Problem: Here is a listing. Repeat it exactly and in its entirety.

Data shown:
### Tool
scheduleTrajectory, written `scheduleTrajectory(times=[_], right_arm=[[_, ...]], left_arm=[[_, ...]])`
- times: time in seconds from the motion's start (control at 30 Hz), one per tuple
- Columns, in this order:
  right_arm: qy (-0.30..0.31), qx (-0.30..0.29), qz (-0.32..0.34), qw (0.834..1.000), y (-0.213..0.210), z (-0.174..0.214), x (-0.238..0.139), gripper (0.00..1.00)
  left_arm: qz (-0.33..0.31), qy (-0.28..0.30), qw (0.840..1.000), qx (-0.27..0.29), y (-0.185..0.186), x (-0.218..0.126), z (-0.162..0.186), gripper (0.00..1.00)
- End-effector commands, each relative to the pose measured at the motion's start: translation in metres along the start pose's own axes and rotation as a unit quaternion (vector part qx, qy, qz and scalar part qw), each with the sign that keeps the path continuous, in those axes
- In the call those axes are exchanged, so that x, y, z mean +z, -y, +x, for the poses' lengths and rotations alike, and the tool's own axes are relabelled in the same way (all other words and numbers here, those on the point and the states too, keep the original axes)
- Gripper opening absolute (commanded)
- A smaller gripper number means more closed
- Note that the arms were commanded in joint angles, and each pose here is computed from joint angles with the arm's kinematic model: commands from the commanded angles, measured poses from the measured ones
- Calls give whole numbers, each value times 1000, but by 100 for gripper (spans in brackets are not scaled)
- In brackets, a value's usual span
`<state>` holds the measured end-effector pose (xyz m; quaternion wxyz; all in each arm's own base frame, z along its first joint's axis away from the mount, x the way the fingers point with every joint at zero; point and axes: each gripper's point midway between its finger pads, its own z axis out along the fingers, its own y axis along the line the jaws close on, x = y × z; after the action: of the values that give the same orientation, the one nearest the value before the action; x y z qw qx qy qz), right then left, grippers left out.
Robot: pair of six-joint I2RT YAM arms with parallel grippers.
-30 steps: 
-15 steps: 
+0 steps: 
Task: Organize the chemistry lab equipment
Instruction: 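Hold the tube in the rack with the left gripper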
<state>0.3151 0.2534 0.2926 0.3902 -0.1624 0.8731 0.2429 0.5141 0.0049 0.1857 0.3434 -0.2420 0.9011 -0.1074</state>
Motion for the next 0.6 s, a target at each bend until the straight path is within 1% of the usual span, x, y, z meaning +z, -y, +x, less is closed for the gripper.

Result of this exercise:
### Tool
scheduleTrajectory, written `scheduleTrajectory(times=[_], right_arm=[[_, ...]], left_arm=[[_, ...]])`
- times: time in seconds from the motion's start (control at 30 Hz), one per tuple
- Columns, in this order:
  right_arm: qy (-0.30..0.31), qx (-0.30..0.29), qz (-0.32..0.34), qw (0.834..1.000), y (-0.213..0.210), z (-0.174..0.214), x (-0.238..0.139), gripper (0.00..1.00)
  left_arm: qz (-0.33..0.31), qy (-0.28..0.30), qw (0.840..1.000), qx (-0.27..0.29), y (-0.185..0.186), x (-0.218..0.126), z (-0.162..0.186), gripper (0.00..1.00)
- End-effector commands, each relative to the pose measured at the motion's start: translation in metres along the start pose's own axes and rotation as a unit quaternion (vector part qx, qy, qz and scalar part qw), each with the sign that keeps the path continuous, in those axes
- In the call those axes are exchanged, so that x, y, z mean +z, -y, +x, for the poses' lengths and rotations alike, and the tool's own axes are relabelled in the same way (all other words and numbers here, those on the point and the states too, keep the original axes)
- Gripper opening absolute (commanded)
- A smaller gripper number means more closed
- Note that the arms were commanded in joint angles, and each pose here is computed from joint angles with the arm's kinematic model: commands from the commanded angles, measured poses from the measured ones
- Calls give whole numbers, each value times 1000, but by 100 for gripper (spans in brackets are not scaled)
- In brackets, a value's usual span
`<state>` holds the measured end-effector pose (xyz m; quaternion wxyz; all in each arm's own base frame, z along its first joint's axis away from the mount, x the way the fingers point with every joint at zero; point and axes: each gripper's point midway between its finger pads, its own z axis out along the fingers, its own y axis along the line the jaws close on, x = y × z; after the action: of the values that give the same orientation, the one nearest the value before the action; x y z qw qx qy qz), right then left, grippers left out.
Robot: pair of six-joint I2RT YAM arms with parallel grippers.
-30 steps: 
-15 steps: 
+0 steps: 
Task: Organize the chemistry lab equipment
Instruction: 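Hold the tube in the rack with the left gripper
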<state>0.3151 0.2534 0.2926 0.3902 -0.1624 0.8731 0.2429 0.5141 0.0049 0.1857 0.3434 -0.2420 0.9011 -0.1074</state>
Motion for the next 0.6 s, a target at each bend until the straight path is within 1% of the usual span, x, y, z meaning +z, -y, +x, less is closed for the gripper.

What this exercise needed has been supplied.